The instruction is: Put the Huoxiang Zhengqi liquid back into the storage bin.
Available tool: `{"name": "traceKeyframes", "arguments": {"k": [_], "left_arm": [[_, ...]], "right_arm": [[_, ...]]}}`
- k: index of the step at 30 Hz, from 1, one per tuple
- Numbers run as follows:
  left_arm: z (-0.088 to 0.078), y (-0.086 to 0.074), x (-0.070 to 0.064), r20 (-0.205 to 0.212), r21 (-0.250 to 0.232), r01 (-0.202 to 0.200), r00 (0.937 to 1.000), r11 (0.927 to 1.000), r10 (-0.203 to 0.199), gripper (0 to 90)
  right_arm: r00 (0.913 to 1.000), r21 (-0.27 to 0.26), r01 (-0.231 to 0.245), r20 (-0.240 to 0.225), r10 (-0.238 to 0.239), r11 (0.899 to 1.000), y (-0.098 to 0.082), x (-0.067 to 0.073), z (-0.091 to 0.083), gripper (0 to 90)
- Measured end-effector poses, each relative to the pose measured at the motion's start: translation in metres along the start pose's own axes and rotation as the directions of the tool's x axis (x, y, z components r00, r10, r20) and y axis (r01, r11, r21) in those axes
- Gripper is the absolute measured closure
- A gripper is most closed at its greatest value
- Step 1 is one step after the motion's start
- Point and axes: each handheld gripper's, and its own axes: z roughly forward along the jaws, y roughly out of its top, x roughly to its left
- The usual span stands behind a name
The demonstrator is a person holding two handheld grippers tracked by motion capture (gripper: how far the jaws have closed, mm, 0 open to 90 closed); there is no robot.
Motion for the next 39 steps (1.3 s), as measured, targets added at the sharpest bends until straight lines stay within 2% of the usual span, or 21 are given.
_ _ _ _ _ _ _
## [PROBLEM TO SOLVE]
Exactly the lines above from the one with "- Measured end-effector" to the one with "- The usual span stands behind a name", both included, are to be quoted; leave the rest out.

## [TASK ANSWER]
- Measured end-effector poses, each relative to the pose measured at the motion's start: translation in metres along the start pose's own axes and rotation as the directions of the tool's x axis (x, y, z components r00, r10, r20) and y axis (r01, r11, r21) in those axes
- Gripper is the absolute measured closure
- A gripper is most closed at its greatest value
- Step 1 is one step after the motion's start
- Point and axes: each handheld gripper's, and its own axes: z roughly forward along the jaws, y roughly out of its top, x roughly to its left
- The usual span stands behind a name

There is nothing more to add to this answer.